* [Directions]:
All that is needed is every line of the listing below that has "round".

* [Provided records]:
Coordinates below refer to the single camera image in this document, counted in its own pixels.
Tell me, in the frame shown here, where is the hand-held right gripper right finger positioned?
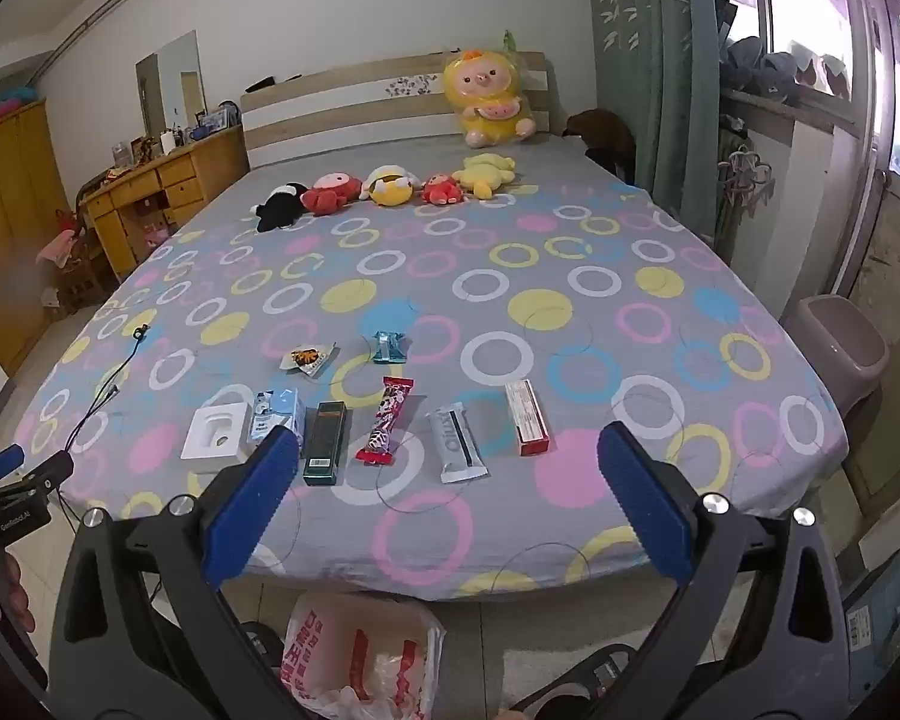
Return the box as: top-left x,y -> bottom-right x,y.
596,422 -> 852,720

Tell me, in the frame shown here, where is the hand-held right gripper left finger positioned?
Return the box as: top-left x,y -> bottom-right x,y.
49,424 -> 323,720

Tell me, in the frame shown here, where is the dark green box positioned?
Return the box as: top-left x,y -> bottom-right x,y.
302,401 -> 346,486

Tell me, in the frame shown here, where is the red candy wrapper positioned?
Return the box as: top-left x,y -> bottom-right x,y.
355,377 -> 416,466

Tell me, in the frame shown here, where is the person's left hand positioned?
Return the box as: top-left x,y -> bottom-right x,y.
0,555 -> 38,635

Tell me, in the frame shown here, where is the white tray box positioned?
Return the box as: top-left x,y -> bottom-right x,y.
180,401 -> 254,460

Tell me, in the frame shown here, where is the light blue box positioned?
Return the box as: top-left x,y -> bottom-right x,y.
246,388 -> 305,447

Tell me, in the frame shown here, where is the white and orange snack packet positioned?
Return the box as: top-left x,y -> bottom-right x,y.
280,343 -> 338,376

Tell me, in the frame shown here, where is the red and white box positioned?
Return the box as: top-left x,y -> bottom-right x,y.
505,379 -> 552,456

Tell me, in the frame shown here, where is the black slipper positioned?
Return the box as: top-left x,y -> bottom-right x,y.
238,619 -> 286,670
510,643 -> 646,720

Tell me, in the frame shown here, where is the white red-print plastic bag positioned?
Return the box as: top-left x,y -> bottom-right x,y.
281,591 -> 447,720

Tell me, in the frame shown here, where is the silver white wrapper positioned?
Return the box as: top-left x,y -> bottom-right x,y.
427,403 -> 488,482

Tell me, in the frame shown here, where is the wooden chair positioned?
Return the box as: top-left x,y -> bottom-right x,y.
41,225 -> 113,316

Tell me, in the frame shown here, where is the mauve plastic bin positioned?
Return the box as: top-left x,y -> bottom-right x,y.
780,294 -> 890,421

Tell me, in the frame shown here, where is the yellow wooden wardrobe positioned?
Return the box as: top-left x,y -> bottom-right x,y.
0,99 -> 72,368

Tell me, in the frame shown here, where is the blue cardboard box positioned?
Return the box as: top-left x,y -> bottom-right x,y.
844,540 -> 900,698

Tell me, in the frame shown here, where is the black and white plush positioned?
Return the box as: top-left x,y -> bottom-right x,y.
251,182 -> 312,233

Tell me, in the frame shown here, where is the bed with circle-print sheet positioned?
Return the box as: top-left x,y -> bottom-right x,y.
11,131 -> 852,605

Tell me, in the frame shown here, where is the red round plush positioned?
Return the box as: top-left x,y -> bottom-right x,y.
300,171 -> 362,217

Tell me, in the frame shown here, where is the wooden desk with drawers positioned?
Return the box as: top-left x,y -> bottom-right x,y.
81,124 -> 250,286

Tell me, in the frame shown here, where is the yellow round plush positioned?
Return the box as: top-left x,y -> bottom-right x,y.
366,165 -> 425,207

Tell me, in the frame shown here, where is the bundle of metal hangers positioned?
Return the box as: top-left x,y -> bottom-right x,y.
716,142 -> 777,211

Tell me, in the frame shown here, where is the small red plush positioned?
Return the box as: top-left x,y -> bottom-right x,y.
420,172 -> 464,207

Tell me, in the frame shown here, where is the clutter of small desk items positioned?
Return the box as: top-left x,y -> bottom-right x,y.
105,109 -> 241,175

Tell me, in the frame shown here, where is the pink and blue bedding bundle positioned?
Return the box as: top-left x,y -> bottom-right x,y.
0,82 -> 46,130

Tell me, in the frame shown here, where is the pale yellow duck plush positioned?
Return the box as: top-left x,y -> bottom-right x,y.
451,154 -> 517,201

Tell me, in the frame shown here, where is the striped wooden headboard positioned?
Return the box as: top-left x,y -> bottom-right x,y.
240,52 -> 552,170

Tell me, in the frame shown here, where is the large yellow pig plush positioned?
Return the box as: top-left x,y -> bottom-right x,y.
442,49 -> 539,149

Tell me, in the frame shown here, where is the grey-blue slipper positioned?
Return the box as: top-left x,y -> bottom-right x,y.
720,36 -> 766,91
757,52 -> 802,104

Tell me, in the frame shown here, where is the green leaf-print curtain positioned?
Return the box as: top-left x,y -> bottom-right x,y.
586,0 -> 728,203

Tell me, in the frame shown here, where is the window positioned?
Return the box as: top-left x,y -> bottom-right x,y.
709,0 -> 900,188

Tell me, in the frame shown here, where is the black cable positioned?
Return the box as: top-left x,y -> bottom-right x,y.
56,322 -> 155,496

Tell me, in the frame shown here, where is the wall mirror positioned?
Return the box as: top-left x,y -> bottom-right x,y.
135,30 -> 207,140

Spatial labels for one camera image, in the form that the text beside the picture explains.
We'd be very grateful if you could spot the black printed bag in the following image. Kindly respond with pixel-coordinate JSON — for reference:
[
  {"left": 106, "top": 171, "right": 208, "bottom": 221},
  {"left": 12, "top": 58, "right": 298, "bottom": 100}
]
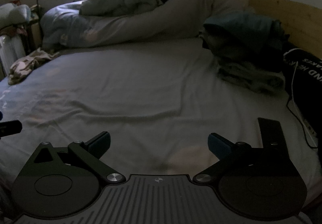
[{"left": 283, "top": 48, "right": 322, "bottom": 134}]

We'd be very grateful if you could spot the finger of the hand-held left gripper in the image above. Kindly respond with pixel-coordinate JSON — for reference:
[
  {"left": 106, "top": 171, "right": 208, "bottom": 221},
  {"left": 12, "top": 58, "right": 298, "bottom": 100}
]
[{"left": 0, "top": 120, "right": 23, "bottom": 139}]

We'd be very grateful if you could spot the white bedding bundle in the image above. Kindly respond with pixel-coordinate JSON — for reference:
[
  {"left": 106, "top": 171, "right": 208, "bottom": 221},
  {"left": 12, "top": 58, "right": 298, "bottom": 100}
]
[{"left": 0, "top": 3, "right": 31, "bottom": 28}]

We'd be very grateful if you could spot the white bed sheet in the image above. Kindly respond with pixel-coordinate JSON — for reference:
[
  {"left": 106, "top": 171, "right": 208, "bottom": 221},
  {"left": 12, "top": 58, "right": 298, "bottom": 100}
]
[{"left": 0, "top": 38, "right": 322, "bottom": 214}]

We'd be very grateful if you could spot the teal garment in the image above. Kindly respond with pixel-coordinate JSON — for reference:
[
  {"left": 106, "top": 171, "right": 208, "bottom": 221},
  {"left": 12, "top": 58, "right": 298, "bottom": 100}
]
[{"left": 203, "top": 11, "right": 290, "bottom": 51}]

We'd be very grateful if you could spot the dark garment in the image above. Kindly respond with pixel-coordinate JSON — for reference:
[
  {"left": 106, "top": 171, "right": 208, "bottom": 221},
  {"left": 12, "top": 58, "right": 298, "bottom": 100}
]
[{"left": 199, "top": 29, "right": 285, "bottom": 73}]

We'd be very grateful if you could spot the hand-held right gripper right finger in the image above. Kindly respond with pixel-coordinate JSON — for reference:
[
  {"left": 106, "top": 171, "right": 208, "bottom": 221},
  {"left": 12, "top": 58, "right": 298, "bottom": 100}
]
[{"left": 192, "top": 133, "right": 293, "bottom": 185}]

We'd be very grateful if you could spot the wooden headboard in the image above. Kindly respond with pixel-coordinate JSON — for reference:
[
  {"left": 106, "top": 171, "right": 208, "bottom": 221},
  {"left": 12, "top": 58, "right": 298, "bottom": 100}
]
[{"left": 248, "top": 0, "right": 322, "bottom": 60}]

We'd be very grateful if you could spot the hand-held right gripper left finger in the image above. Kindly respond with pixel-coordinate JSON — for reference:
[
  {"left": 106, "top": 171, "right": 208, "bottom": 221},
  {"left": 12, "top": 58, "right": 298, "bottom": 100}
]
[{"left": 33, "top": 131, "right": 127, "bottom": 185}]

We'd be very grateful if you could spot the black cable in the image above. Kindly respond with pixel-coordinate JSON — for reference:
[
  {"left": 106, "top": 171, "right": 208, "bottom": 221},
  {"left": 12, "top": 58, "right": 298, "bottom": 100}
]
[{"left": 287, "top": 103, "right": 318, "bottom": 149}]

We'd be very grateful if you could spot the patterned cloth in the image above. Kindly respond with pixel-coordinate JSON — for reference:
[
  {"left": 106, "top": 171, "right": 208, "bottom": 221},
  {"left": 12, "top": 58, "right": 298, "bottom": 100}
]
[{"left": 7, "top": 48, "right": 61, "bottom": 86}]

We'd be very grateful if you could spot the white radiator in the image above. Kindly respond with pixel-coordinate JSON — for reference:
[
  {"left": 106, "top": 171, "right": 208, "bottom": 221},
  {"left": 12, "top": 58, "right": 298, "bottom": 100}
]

* [Exercise result]:
Tell me, in the frame shown here, where is the red round plush positioned?
Tell me, in the frame shown here, where is the yellow round plush positioned?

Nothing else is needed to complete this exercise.